Task goal
A partial copy is required: transcribe exactly the lines from the one containing "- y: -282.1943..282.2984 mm" through the last line below, without any pictures.
BEGIN Stored data
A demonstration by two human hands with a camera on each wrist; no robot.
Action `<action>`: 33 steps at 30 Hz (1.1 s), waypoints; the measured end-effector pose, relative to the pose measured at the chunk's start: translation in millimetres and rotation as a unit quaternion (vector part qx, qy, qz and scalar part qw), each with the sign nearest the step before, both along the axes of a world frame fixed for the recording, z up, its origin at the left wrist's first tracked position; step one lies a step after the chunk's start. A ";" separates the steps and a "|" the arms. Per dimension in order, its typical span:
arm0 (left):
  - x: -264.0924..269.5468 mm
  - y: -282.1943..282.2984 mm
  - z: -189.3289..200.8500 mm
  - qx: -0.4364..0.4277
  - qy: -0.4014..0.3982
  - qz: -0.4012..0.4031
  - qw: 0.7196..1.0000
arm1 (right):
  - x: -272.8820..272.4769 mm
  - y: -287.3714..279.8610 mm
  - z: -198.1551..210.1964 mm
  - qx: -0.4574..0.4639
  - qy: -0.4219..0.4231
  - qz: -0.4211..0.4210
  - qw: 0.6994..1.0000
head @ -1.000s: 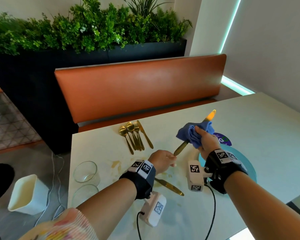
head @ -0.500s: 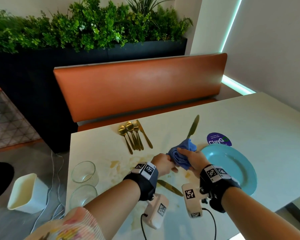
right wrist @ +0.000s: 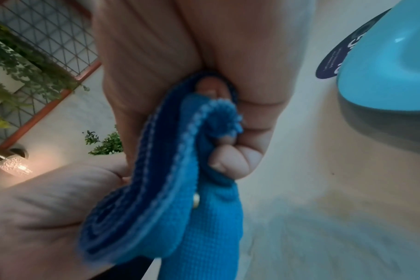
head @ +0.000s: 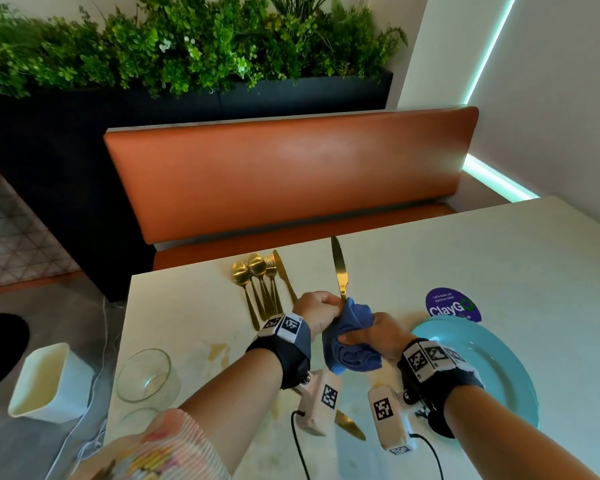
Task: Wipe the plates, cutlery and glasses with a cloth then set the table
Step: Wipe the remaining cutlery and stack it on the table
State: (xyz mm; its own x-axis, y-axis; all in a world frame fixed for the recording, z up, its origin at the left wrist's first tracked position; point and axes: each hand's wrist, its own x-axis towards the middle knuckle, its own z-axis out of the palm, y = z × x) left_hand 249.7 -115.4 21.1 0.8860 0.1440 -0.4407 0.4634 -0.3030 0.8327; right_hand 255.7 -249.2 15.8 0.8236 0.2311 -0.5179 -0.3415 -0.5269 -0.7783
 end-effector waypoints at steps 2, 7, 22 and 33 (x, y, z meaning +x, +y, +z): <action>14.8 2.1 -4.7 0.006 0.000 0.032 0.999 | 17.4 2.5 -5.5 -0.026 -0.008 0.009 1.000; 62.2 31.2 -20.9 0.035 0.042 0.124 0.991 | 52.6 7.3 -18.9 -0.127 0.000 0.132 0.983; 135.1 62.9 -100.7 0.290 0.157 0.033 0.943 | 107.4 -18.6 -35.6 -0.164 -0.016 0.090 0.982; 102.9 51.3 -88.8 0.347 0.080 0.009 0.935 | 89.3 -18.9 -24.5 -0.154 -0.030 0.044 0.987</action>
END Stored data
Result of this task
  - y: -282.1943..282.2984 mm
  - z: -189.3289..200.8500 mm
  - qx: -0.4364..0.4277
  - qy: -0.4014..0.3982
  - qz: -0.4012..0.4031
  - qw: 0.7196..1.0000
arm1 (right):
  - x: -272.8820..272.4769 mm
  - y: -287.3714..279.8610 mm
  - z: -198.1551..210.1964 mm
  - qx: -0.4574..0.4639
  - qy: -0.4219..0.4231
  - qz: -0.4211..0.4210
  - qw: 0.6994..1.0000
head @ -1.000s: 
head @ -0.500s: 
right wrist @ +0.000s: 
head @ +0.000s: 
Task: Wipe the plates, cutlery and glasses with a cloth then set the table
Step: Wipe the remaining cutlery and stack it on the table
State: (xyz mm; its own x-axis, y-axis; all in a world frame fixed for the recording, z up, its origin at the left wrist's first tracked position; point and axes: each hand's wrist, its own x-axis towards the middle knuckle, its own z-axis out of the palm, y = z × x) left_hand 249.7 -115.4 21.1 0.8860 0.1440 -0.4407 0.4634 -0.3030 0.8327; right_hand 255.7 -249.2 15.8 0.8236 0.2311 -0.5179 -0.3415 -0.5269 -0.7783
 end-effector waypoints at steps 2, 7, 22 and 33 (x, y, z meaning +x, +y, +z): <action>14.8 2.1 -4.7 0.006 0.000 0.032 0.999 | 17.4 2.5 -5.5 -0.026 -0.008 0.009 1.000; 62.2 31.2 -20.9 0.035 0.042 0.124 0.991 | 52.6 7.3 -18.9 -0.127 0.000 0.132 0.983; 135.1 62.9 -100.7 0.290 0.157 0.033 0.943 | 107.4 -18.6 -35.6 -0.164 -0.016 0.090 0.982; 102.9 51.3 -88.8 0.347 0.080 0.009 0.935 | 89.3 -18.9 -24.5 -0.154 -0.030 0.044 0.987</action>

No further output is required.